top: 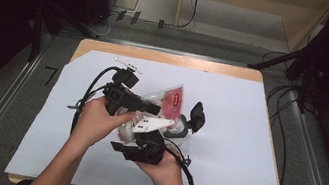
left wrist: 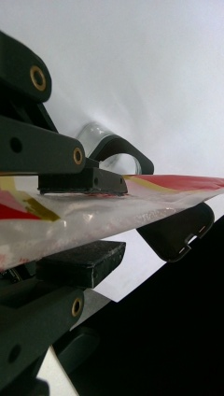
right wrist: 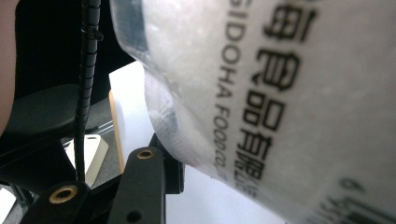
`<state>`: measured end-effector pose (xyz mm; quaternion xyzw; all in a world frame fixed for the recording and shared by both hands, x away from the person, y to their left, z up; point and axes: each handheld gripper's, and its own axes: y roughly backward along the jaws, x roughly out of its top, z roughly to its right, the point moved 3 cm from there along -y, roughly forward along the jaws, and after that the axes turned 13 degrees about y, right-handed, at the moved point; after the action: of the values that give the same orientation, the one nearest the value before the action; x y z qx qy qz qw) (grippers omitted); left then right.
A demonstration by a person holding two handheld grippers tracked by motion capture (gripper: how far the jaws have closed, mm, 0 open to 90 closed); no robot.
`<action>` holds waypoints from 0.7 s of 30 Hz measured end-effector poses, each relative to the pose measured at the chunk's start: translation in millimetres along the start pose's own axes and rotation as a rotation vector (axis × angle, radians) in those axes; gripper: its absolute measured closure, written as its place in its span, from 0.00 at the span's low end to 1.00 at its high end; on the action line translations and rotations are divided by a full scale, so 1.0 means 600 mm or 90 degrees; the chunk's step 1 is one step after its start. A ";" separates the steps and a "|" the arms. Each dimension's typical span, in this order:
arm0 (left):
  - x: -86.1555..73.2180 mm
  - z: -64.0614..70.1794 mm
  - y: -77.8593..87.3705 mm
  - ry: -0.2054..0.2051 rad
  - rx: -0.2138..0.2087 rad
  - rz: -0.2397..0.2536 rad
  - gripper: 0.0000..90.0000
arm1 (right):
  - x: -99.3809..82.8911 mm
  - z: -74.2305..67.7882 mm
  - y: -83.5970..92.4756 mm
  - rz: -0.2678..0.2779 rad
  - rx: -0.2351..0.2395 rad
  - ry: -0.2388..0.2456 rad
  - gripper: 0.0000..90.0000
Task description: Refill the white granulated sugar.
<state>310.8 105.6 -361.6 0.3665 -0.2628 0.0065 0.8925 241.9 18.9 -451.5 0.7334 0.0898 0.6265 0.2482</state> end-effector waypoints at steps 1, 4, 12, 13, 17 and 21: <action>-0.001 0.001 0.000 -0.004 0.003 0.001 0.74 | 0.000 0.000 0.000 0.000 -0.001 0.000 0.70; -0.003 0.005 0.000 -0.009 0.021 0.003 0.76 | -0.001 -0.001 -0.001 0.000 -0.002 0.004 0.70; -0.005 0.009 0.002 0.000 0.048 0.002 0.83 | -0.001 -0.006 -0.001 0.000 0.002 0.015 0.70; -0.006 0.009 0.002 0.000 0.047 0.003 0.84 | -0.001 -0.006 -0.001 -0.001 0.003 0.017 0.70; -0.006 0.009 0.002 0.001 0.047 0.003 0.84 | -0.002 -0.006 -0.001 -0.002 0.002 0.019 0.70; -0.005 0.008 0.002 0.004 0.047 0.004 0.84 | -0.002 -0.006 -0.001 -0.002 0.003 0.018 0.70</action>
<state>305.4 104.0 -359.3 0.3984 -0.2604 0.0202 0.8792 238.3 19.7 -452.2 0.7246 0.0960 0.6364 0.2465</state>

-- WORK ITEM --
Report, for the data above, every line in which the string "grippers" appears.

-- TASK ANSWER --
`<state>`: measured end-effector pose (xyz mm; quaternion xyzw; all in a world frame fixed for the recording and shared by both hands, x away from the person, y to their left, z up; point and axes: each handheld gripper's, and its own axes: y roughly backward along the jaws, x roughly out of its top, z roughly to its right, the point moved 3 cm from there along -y, roughly forward along the jaws, and after that the axes turned 13 degrees about y, right-handed, at the moved point; after the action: of the values that give the same orientation, the one nearest the value before the action; x y z qx qy qz qw) (grippers omitted); left then right.
A demonstration by a person holding two handheld grippers tracked by motion capture (gripper: how far the jaws have closed, mm, 0 open to 90 closed); no robot.

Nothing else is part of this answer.